WORK REQUIRED:
Reproduce the listing in full, exactly as written, but without images.
════════
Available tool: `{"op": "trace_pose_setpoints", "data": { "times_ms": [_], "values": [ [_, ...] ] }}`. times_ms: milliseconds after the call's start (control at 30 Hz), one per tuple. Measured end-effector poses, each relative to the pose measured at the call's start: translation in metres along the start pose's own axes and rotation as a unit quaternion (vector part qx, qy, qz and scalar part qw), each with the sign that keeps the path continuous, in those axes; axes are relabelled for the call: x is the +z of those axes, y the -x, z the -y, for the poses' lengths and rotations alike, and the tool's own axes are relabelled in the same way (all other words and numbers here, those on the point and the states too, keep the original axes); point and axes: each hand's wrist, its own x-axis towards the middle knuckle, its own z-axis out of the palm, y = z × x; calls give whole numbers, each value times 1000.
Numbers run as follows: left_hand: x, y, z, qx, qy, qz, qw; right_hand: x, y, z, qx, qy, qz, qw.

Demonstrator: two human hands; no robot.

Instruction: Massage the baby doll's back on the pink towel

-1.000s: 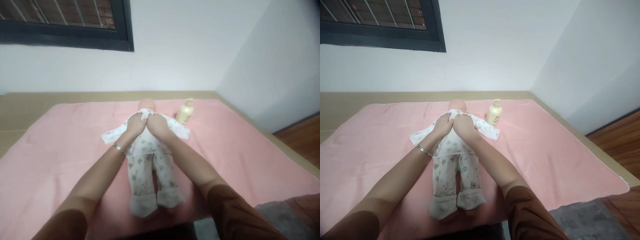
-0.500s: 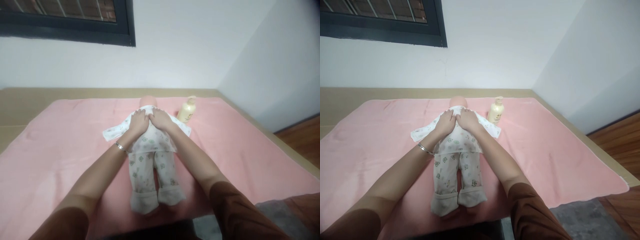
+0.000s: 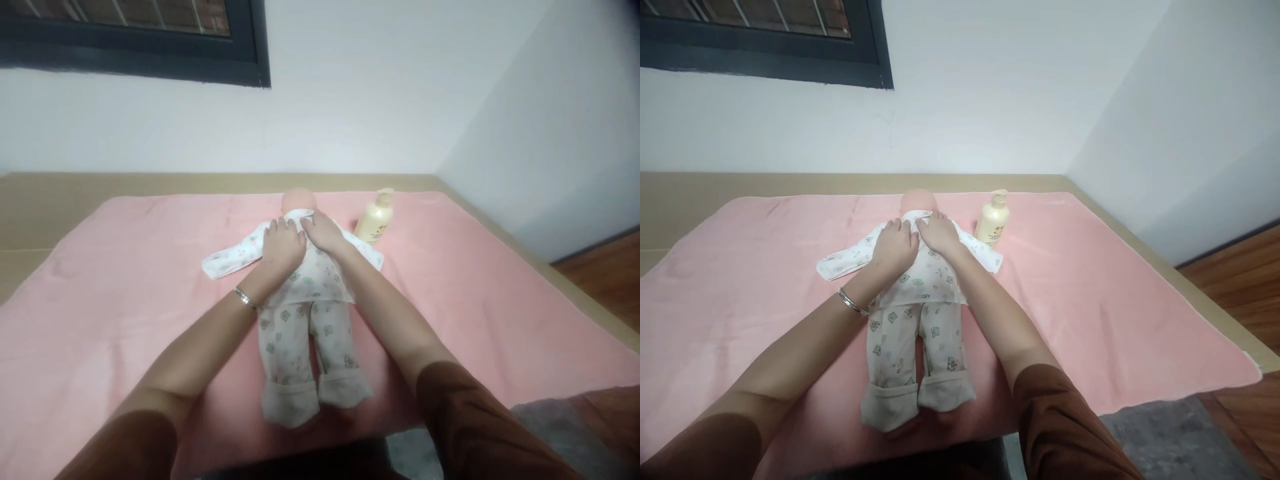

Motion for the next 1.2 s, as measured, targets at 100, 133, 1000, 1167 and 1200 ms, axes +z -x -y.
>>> {"op": "trace_pose_setpoints", "data": {
  "times_ms": [100,133,1000,1167,1200],
  "values": [
    [2,-3,3,-2,9,4,1000,1,-1,-1,-11,19,5,1000],
    [3,-7,7,-6,18,11,1000,1,2,2,-14,39,4,999],
    [16,-24,33,-53,103,-23,993,16,-1,2,-9,58,-31,998],
    [10,-18,24,-22,71,-26,997,16,-3,2,-10,55,-28,998],
    [8,-15,20,-6,60,-25,998,14,-4,1,-12,52,-24,998]
  ]
}}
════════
YOUR SOLUTION:
Available tool: `{"op": "trace_pose_setpoints", "data": { "times_ms": [_], "values": [ [_, ...] ] }}`. times_ms: milliseconds after the call's start (control at 30 Hz), one per tuple. Measured end-effector poses, each relative to the pose measured at the call's start: translation in metres along the start pose's own axes and rotation as a unit quaternion (vector part qx, qy, qz and scalar part qw), each with the sign that keeps the path continuous, in those axes; axes are relabelled for the call: x is the +z of those axes, y the -x, z the -y, for the poses' lengths and rotations alike, and the tool's own axes are relabelled in the same way (all other words and numbers here, those on the point and the states too, keep the original axes); point and axes: each hand's wrist, its own x-axis towards the middle knuckle, its own z-axis out of the palm, y = z × x; calls give whole numbers, each value times 1000.
Numbers run as follows: left_hand: x, y, z, qx, qy, qz, qw; right_hand: x, y, z, qx, qy, qz, qw.

Demonstrator: two human hands; no robot.

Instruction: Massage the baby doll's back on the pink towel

-1.000s: 
-0.500s: 
+0.000s: 

Motion for the next 1.2 s, as measured, targets at 100, 133, 1000, 1167 and 1200 ms, axes +z -x -y.
>>> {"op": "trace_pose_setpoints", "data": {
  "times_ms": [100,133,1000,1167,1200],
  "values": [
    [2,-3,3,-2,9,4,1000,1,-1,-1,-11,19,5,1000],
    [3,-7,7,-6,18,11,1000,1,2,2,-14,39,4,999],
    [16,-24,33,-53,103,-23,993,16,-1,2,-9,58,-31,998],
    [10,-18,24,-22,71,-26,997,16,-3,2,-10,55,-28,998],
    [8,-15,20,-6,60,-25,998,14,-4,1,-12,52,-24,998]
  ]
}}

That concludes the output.